(Problem statement): A stretch of the entries below is to be set down exactly, running from the line with "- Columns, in" through the line with "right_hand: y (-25", both included, and no other line.

Extracted records
Content starts
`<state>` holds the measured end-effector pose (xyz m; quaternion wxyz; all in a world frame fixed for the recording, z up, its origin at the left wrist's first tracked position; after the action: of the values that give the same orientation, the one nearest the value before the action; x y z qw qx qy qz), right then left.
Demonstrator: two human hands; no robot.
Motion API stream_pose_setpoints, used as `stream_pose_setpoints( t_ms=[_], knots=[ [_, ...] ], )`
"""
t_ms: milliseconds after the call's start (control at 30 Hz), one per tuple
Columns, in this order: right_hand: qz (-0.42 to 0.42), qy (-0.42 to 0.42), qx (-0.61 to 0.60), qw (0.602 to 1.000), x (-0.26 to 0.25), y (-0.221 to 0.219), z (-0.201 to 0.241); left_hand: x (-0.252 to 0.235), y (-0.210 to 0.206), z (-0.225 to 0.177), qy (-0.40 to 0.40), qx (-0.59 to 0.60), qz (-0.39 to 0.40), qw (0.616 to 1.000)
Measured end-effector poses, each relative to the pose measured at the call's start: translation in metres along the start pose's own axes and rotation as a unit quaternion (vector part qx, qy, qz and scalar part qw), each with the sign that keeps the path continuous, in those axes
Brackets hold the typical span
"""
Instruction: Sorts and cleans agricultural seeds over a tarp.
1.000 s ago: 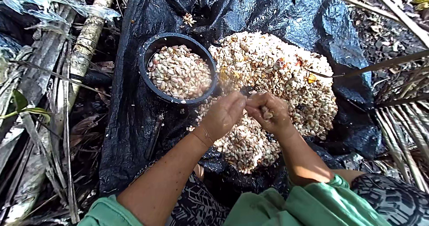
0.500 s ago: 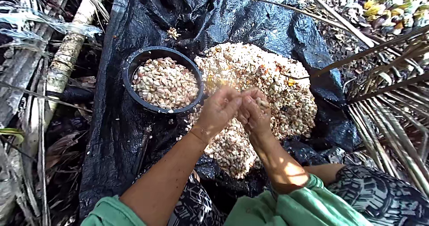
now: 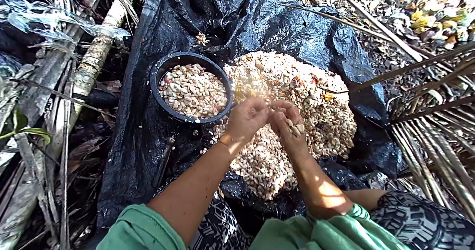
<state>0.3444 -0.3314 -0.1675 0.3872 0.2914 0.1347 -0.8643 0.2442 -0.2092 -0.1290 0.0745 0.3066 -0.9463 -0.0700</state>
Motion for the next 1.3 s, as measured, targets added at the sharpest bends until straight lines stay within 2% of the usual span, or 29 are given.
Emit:
stream_pose_setpoints(
  t_ms=[100,200,267,367,400,467,500,567,667,733,800,867,1000,1167,1233,1300],
  knots=[
    [0.000,0.019,0.033,0.999,0.000,0.001,-0.001,0.005,0.010,-0.002,0.099,0.044,0.019,0.994],
    [0.043,0.040,0.032,0.998,0.002,0.000,0.000,0.004,0.014,0.001,0.191,0.210,0.067,0.957],
    [0.072,0.009,-0.006,0.997,0.003,0.004,-0.004,0.003,0.016,-0.002,0.228,0.287,0.081,0.927],
    [0.078,-0.095,-0.100,0.987,0.006,0.015,-0.019,0.002,0.021,-0.006,0.237,0.340,0.092,0.905],
    [0.082,-0.124,-0.068,0.986,0.009,0.021,-0.025,0.002,0.024,-0.006,0.235,0.351,0.098,0.901],
    [0.135,-0.166,0.111,0.970,0.013,0.030,-0.031,0.003,0.028,-0.009,0.222,0.361,0.109,0.899],
    [0.163,-0.167,0.157,0.960,0.013,0.031,-0.029,0.003,0.030,-0.010,0.209,0.367,0.113,0.899],
    [0.159,-0.110,0.099,0.976,0.020,0.022,-0.021,0.001,0.030,-0.005,0.185,0.389,0.119,0.895],
    [0.107,-0.068,-0.145,0.981,0.028,-0.017,-0.008,-0.006,0.018,0.001,0.178,0.416,0.067,0.889],
    [0.034,-0.082,-0.248,0.965,0.027,-0.044,-0.007,-0.008,0.013,-0.002,0.178,0.421,0.025,0.889],
    [-0.034,-0.118,-0.299,0.946,0.024,-0.056,-0.007,-0.008,0.015,-0.003,0.167,0.428,-0.001,0.888],
    [-0.047,-0.132,-0.309,0.941,0.021,-0.055,-0.008,-0.006,0.020,-0.004,0.161,0.411,-0.014,0.897],
    [0.000,-0.115,-0.266,0.957,0.016,-0.050,-0.010,0.000,0.022,0.001,0.156,0.265,-0.006,0.952],
    [-0.012,-0.106,-0.236,0.966,0.016,-0.052,-0.010,0.000,0.025,0.008,0.154,0.179,-0.025,0.971],
    [-0.028,-0.058,-0.165,0.984,0.013,-0.049,-0.007,0.000,0.028,0.010,0.196,0.148,-0.020,0.969],
    [-0.024,0.033,-0.054,0.998,0.006,-0.041,-0.007,0.005,0.030,0.005,0.263,0.149,0.026,0.953]
  ],
)
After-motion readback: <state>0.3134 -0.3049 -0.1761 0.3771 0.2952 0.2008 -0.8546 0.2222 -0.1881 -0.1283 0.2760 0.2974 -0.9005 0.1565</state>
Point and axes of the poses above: each hand's wrist, its own x-axis away from the middle knuckle, its own y-axis out of the back of the hand, z = x × y, the point moved 1 cm from there along -x, towards the middle knuckle, and after that the axes turned 15 degrees about y, right-handed, at the moved point
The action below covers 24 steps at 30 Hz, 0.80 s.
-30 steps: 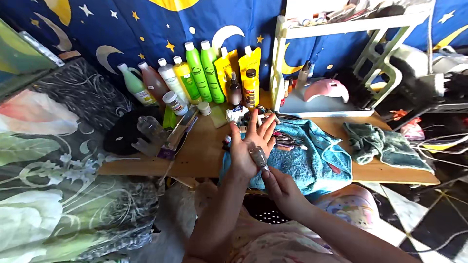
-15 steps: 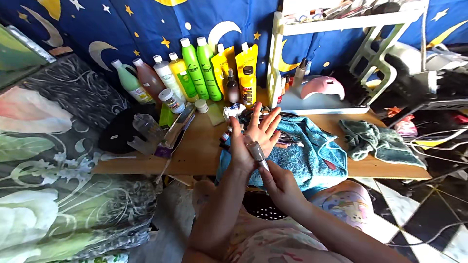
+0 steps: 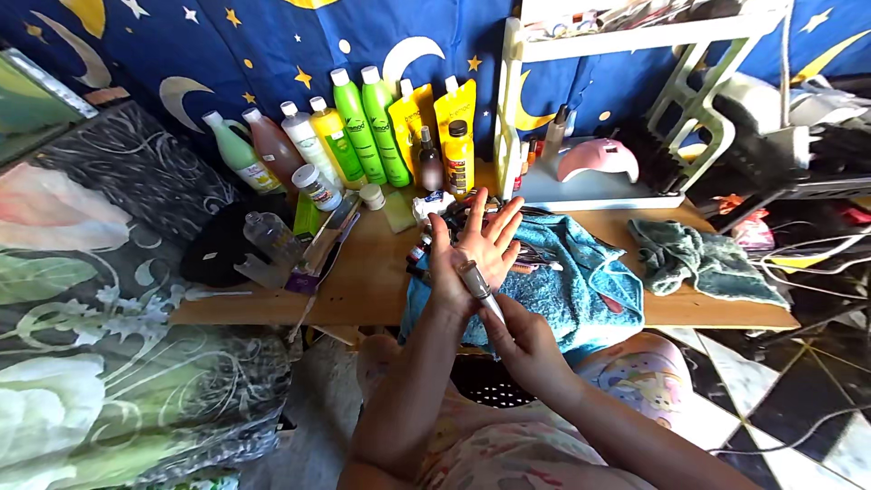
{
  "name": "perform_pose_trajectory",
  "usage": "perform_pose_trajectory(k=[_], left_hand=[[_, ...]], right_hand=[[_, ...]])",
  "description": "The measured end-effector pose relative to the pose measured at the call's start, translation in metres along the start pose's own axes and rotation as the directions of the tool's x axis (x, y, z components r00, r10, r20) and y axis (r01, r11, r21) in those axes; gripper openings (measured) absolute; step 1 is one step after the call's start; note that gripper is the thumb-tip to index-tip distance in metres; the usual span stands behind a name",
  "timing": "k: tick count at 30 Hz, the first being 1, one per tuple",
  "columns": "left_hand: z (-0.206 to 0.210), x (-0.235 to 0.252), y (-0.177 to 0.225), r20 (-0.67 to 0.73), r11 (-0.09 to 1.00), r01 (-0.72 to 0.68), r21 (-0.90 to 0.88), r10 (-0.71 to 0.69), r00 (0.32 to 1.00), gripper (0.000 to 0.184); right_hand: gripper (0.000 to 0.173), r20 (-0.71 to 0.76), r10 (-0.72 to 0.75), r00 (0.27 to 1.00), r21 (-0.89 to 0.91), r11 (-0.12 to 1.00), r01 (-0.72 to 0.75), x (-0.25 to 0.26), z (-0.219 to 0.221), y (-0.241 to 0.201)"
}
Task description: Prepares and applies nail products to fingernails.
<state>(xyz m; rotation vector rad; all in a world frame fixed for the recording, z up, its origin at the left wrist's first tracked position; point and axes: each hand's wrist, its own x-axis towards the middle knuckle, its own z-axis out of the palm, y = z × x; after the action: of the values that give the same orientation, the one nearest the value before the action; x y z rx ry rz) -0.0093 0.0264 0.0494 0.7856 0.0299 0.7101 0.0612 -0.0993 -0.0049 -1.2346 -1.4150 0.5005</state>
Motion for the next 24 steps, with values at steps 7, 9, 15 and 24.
perform_pose_trajectory(k=[7, 9, 15, 24], left_hand=[[-0.008, -0.022, 0.001, -0.192, 1.0, -0.015, 0.013, 0.017, 0.981, 0.074], [-0.005, -0.03, 0.0, -0.268, 0.998, -0.032, 0.062, 0.047, 0.962, 0.059], [0.01, -0.033, -0.007, -0.354, 0.975, -0.178, 0.132, 0.215, 0.91, 0.031], [0.018, -0.035, -0.009, -0.386, 0.948, -0.156, 0.277, 0.259, 0.885, 0.074]], right_hand=[[0.034, -0.116, -0.181, 0.977, -0.45, 0.886, 0.111, 0.006, -0.007, 0.018], [0.03, -0.125, -0.29, 0.949, -0.604, 0.781, 0.159, 0.008, -0.008, 0.026], [0.039, 0.188, 0.057, 0.98, 0.04, 0.997, -0.066, 0.001, -0.013, 0.017], [0.049, 0.12, -0.094, 0.988, -0.149, 0.982, 0.112, -0.009, -0.038, -0.013]])
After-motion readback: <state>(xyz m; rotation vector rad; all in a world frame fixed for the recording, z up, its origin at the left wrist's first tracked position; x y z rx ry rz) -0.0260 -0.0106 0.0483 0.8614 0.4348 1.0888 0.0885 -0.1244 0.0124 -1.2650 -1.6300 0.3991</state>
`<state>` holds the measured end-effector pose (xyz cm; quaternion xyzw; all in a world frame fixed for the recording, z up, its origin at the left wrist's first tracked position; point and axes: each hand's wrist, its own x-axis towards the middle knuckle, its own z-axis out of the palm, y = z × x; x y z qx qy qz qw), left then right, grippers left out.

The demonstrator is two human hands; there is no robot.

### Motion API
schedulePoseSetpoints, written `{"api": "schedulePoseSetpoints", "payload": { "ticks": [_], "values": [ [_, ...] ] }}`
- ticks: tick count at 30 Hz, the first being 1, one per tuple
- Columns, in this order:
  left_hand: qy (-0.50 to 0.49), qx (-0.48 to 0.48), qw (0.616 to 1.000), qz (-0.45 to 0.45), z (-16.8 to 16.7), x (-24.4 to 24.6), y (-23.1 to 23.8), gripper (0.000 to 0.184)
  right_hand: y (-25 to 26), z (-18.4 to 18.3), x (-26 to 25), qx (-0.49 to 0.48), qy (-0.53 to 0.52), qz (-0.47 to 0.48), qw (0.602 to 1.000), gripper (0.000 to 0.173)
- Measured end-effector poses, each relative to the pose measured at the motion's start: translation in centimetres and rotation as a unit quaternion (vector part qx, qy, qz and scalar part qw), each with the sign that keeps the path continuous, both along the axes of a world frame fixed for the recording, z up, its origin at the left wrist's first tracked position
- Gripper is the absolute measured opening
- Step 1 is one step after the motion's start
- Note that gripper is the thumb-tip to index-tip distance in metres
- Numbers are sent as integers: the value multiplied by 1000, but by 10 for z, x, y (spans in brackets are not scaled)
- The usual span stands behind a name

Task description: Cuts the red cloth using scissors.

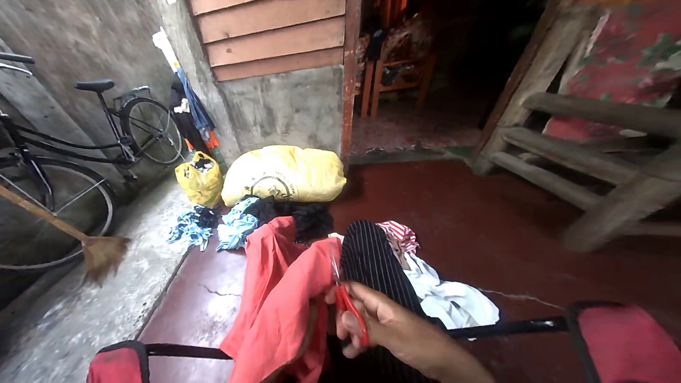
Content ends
(Written reply):
- Columns, in this order:
  left_hand: qy (-0.50 to 0.49), qx (-0.48 to 0.48), qw (0.616 to 1.000), qz (-0.45 to 0.45), z (-16.8 to 16.7), x (-24.4 to 24.6), y (-23.1 to 23.8), gripper (0.000 to 0.184)
  right_hand: y (-25 to 26), z (-18.4 to 18.3), x (-26 to 25), qx (-0.49 to 0.48), qy (-0.53 to 0.52), qz (-0.47 to 0.48), qw (0.602 to 1.000), gripper (0.000 to 0.173)

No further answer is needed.